Exercise description = Transcribe exactly everything in the data below from the line containing "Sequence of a" down to the line containing "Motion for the", both lines included and nothing further.

Data section =

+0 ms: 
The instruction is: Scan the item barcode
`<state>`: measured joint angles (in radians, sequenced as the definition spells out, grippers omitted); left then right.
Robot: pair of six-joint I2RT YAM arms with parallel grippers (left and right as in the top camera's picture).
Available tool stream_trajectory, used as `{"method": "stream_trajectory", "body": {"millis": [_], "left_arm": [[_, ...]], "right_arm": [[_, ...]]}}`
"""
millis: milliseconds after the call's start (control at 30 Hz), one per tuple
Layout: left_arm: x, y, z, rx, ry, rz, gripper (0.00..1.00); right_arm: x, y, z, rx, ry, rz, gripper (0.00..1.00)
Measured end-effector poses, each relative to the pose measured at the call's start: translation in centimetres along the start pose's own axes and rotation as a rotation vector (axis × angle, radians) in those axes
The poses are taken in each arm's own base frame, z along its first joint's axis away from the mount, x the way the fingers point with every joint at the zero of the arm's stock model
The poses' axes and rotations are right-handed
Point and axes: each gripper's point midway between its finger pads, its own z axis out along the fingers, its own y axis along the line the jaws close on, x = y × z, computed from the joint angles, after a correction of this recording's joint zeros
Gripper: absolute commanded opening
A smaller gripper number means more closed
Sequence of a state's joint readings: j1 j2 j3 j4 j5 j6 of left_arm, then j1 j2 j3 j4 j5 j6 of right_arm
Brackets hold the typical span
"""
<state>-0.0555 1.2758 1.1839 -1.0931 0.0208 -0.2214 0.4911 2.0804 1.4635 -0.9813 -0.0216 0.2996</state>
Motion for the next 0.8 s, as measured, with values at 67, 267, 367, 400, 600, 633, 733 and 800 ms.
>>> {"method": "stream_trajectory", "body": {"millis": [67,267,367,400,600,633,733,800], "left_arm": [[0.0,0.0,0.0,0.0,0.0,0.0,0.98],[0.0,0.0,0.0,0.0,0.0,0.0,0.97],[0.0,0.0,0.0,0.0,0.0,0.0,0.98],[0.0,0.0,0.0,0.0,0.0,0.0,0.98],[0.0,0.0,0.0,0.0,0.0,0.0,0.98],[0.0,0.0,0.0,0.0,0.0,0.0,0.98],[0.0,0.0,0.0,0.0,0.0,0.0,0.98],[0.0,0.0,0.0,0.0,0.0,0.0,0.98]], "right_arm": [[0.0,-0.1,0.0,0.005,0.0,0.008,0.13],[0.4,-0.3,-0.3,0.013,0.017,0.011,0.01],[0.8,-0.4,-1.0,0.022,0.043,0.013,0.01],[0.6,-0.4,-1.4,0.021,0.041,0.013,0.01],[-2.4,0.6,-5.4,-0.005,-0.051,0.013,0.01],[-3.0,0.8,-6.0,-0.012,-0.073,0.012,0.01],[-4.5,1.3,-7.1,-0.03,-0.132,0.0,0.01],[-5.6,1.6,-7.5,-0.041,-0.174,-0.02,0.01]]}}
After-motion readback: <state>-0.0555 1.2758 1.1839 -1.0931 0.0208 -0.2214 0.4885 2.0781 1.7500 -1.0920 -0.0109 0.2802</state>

Solution =
Sequence of a state's joint readings: j1 j2 j3 j4 j5 j6 of left_arm, then j1 j2 j3 j4 j5 j6 of right_arm
Brackets hold the typical span
"""
<state>-0.0555 1.2758 1.1839 -1.0931 0.0208 -0.2214 0.4911 2.0804 1.4635 -0.9813 -0.0216 0.2996</state>
Motion for the next 0.8 s, as measured, with values at 67, 267, 367, 400, 600, 633, 733 and 800 ms.

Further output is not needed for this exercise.